An exchange-traded fund is a pooled investment vehicle that has some of the attributes of owning individual stocks and some attributes of owning a mutual fund or an index fund. One of the major attractions of owning a mutual fund or index fund is the diversification it provides. Because of the range of options that are available, investors get diversity not only between asset classes (stocks, bonds, commodities, etc.), but within niche asset classes (small-cap, mid-cap, emerging markets, technology, oil, etc.). Diversity is essential to managing risk because when one asset class is moving down, another may be moving up.
A generation that is awash in student debt
However, where this generation may be different is in the area of student debt. It’s not a secret anymore that millennials are postponing buying a new house, getting married and having children because of their debt burden. However, they are also putting off their larger financial goals such as saving for retirement and general wealth management.
According to a recent study conducted by Northwestern Mutual, millennials carry an average of $36,000 in debt and spend about 34% of their monthly income toward paying it down. As you can imagine that leaves very little left for investing. This was confirmed by 82% of the survey respondents who said their financial planning needed to be improved.

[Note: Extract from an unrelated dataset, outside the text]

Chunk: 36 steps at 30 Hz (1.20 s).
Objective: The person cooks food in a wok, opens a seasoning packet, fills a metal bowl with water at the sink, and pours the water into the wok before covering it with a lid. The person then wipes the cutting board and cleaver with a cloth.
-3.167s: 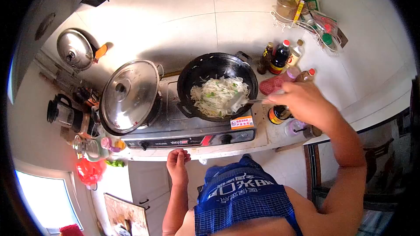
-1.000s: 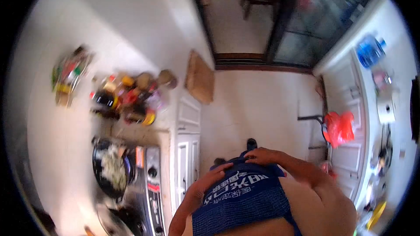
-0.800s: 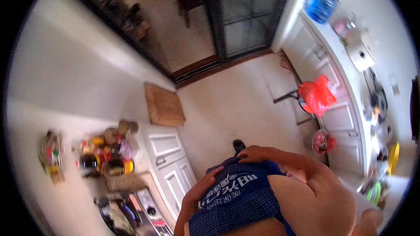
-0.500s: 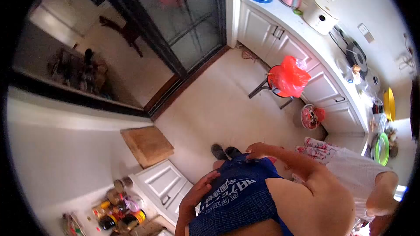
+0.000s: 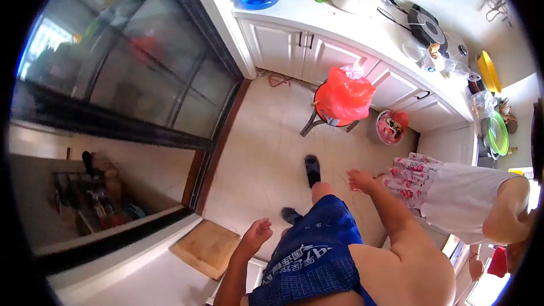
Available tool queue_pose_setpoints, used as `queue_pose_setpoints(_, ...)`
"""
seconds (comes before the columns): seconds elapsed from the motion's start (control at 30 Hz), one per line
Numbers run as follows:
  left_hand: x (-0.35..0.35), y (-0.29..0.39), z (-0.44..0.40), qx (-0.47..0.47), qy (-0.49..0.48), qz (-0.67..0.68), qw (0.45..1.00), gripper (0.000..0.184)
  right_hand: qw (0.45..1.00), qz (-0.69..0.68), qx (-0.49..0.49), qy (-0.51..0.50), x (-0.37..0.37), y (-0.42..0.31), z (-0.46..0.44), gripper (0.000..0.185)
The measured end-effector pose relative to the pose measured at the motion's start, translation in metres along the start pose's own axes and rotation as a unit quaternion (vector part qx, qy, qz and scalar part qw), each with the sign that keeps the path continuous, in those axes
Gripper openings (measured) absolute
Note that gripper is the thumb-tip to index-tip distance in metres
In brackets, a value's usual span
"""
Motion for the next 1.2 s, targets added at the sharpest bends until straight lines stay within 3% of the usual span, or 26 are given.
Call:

Schwab will be allowing the purchase of fractional shares to go along with eliminating commissions
To help alleviate this plight, Schwab has just announced a plan that will allow investors to buy fractional shares. Investing apps such as Stockpile and Stash have been permitting customers to trade fractional shares. However, they charge for trades and account maintenance. It is not immediately clear if these companies would now be changing their business model to match Schwab.
That’s because of another recent initiative that does not specifically target millennials but certainly has them in mind. On October 1, the firm announced they would be eliminating commissions on online trading for U.S. stocks, ETFs and options trades beginning on October 7. Shares of Schwab dropped nearly 10% on the news.

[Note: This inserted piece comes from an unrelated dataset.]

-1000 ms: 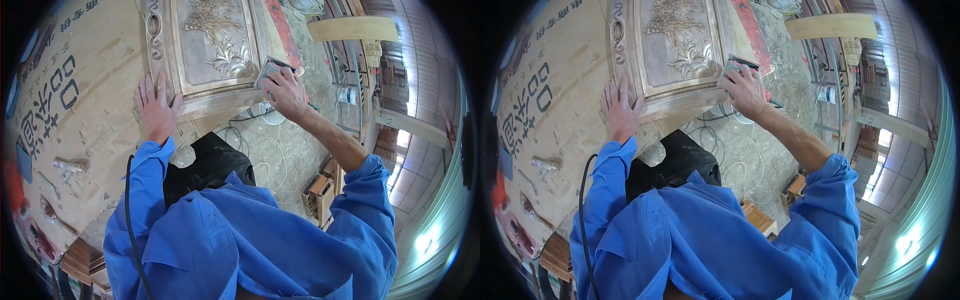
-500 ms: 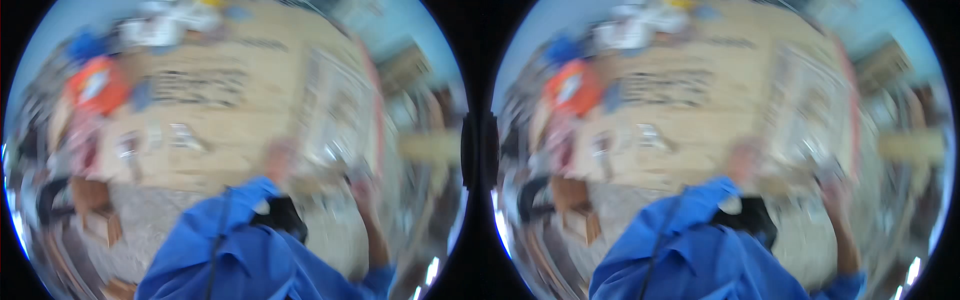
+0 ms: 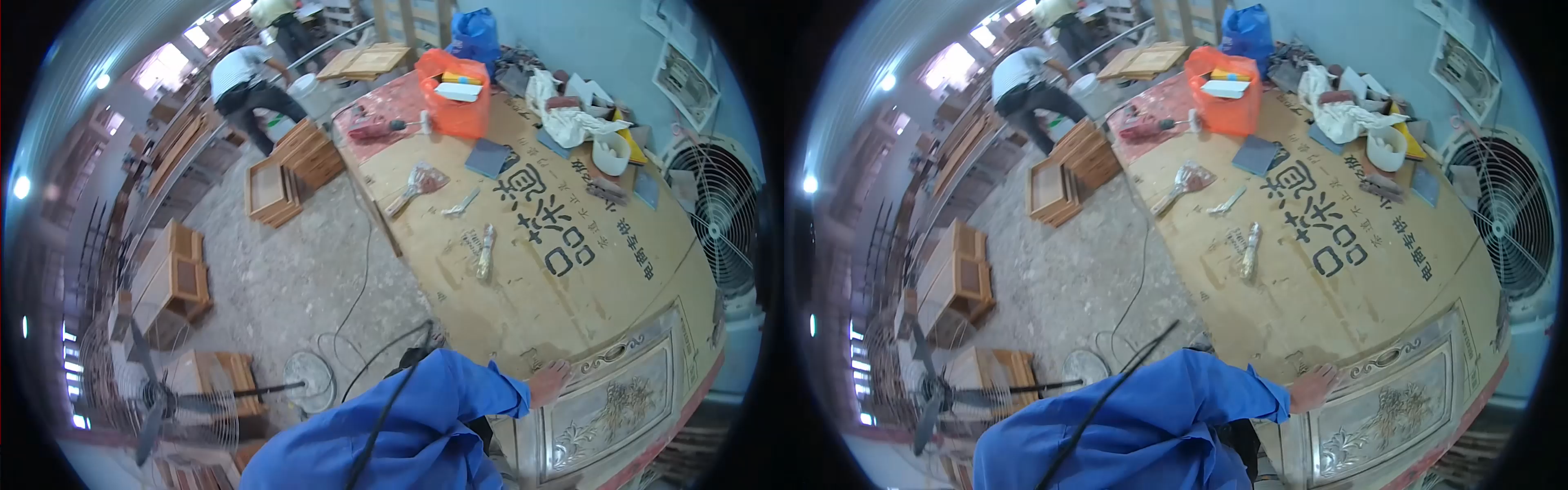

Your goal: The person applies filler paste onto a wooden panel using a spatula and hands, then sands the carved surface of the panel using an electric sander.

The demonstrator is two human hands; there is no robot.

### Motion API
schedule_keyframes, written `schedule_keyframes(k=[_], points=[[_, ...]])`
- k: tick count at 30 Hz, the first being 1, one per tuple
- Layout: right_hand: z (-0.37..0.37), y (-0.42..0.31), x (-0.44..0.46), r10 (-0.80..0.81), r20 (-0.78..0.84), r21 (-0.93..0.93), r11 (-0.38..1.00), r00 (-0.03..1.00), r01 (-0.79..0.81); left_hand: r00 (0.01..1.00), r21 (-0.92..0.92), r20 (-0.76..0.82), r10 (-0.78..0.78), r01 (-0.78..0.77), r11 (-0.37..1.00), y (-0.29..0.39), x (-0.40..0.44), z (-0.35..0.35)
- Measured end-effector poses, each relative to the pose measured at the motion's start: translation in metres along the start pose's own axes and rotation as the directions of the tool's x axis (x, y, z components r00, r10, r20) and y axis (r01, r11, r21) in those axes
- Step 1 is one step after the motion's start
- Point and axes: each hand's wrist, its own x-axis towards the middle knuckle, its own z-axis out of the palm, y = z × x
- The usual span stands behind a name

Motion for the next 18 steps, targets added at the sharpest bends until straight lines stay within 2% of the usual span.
schedule_keyframes(k=[4,10,11,14,17,18], points=[[0.000,0.028,0.034,0.021,0.005,0.137,0.990,1.000,-0.022,0.998,0.142,-0.066,0.014,-0.004,0.990,-0.004,-0.004,0.014],[-0.012,0.091,0.072,0.094,0.009,0.332,0.939,0.995,-0.092,0.993,0.088,-0.107,-0.042,0.051,0.995,-0.013,-0.018,0.005],[-0.019,0.105,0.074,0.110,0.009,0.363,0.926,0.994,-0.106,0.937,0.172,-0.339,0.090,-0.032,0.985,-0.027,-0.025,0.018],[-0.062,0.187,0.047,0.235,-0.019,0.434,0.878,0.972,-0.203,0.983,-0.039,-0.170,-0.075,0.070,0.997,-0.035,-0.042,-0.016],[-0.106,0.243,-0.023,0.368,-0.051,0.513,0.807,0.928,-0.292,0.991,-0.096,-0.003,-0.130,0.130,0.987,-0.061,-0.067,-0.061],[-0.111,0.244,-0.038,0.391,-0.069,0.516,0.801,0.918,-0.302,0.991,-0.073,0.006,-0.134,0.134,0.988,-0.066,-0.072,-0.067]])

In a press release, founder and Chairman Charles Schwab said that the firm’s “passion has been to make investing easier and more affordable for everyone.” However, at the “Brainstorm Finance” conference just a couple of weeks earlier, Bettinger had expressed skepticism that companies such as Robinhood and Betterment would be able to force Schwab to lower its prices. Let’s not kid ourselves: Everybody’s paying, nothing is free…it’s just a matter of how you pay,” said Bettinger. “If you’re an account holder at a firm that is charging a zero commission, you’re just paying in other ways—whether it’s in yields on cash, whether it’s in quality of execution.”
Schwab says they hope to recover the lost revenue from fees with new assets. History suggests that may be the case. When the company lowered their commissions in February 2017, assets under management swelled from $2.92 trillion to $3.72 trillion.
Schwab’s Chief Financial Officer Peter Crawford said the move to eliminate fees removes “the last remaining barriers to make investing accessible to everyone.”
Making use of technology
However, beyond making it more affordable for millennials to invest, Schwab has been on the forefront of other leading-edge financial technology (fintech) initiatives that target this demographic. Schwab was a pioneer in the use of artificial intelligence to steer customer service and, in some cases, trading advice. Although the company’s Intelligent Portfolios Robo-advisor service accounts for only 1% of assets, it is growing steadily.
This is another area where Schwab is again facing competition from startups like Robinhood and Wealthfront. However, Bettinger acknowledged that these companies can provide a valuable service. The consumer probably wins at the end,” he said. “Models like a Wealthfront or a Betterment in some cases do better for consumers than many consumers could get from an investment advisory model in years past.”